- EXERCISE INSTRUCTIONS:
Your answer should hold each line of the material that contains the word "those".

[Start of section]

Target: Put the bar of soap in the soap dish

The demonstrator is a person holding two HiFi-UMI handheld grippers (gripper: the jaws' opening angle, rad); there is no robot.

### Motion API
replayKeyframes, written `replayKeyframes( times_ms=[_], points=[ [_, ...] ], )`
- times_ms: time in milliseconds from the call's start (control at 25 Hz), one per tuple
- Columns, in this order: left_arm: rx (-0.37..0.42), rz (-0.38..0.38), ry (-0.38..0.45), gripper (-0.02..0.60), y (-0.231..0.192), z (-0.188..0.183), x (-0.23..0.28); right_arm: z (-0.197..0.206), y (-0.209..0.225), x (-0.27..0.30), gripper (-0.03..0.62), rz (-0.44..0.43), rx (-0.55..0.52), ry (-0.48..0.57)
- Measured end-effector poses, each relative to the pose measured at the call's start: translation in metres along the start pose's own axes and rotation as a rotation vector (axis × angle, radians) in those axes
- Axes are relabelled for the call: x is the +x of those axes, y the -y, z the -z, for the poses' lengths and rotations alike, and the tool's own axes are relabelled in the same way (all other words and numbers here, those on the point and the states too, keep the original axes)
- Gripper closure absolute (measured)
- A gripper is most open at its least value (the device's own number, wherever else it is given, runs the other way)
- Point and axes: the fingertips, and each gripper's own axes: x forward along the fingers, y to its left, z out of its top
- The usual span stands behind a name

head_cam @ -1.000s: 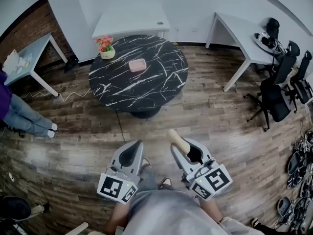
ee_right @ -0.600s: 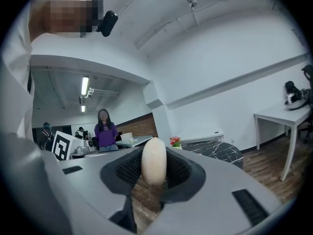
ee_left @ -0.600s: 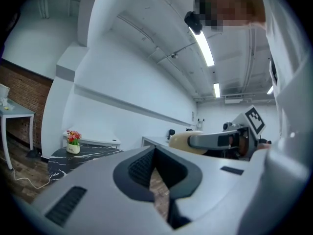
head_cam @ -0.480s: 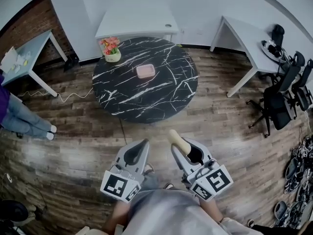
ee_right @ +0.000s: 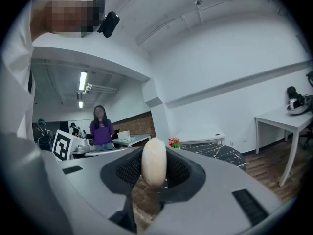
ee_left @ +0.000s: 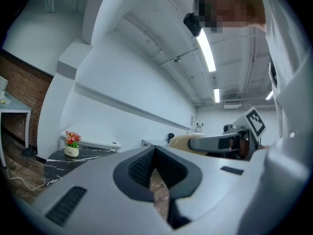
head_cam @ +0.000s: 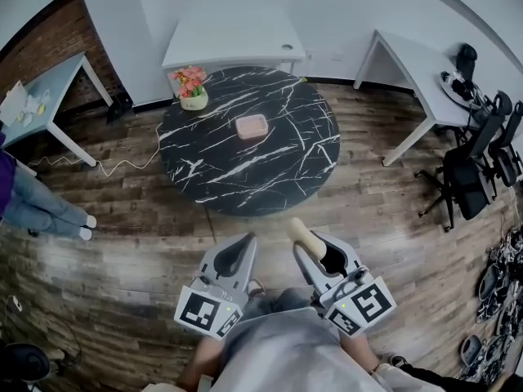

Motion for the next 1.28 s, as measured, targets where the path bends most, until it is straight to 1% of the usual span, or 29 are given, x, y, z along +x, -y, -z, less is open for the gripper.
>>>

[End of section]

- TASK RESULT:
- Measured end-effector poses, each relative to the pose measured at the call's start: translation in metres along the start pose's own axes and rotation as a rotation vector (axis × angle, radians) in those axes
- Axes are relabelled for the call: x is the +x of those axes, y the -y, z the -z, for the poses' lengths and rotations alike, and the tool's own axes are relabelled in the same way (all other words and numbers here, those on the point and the states too, keep the original axes)

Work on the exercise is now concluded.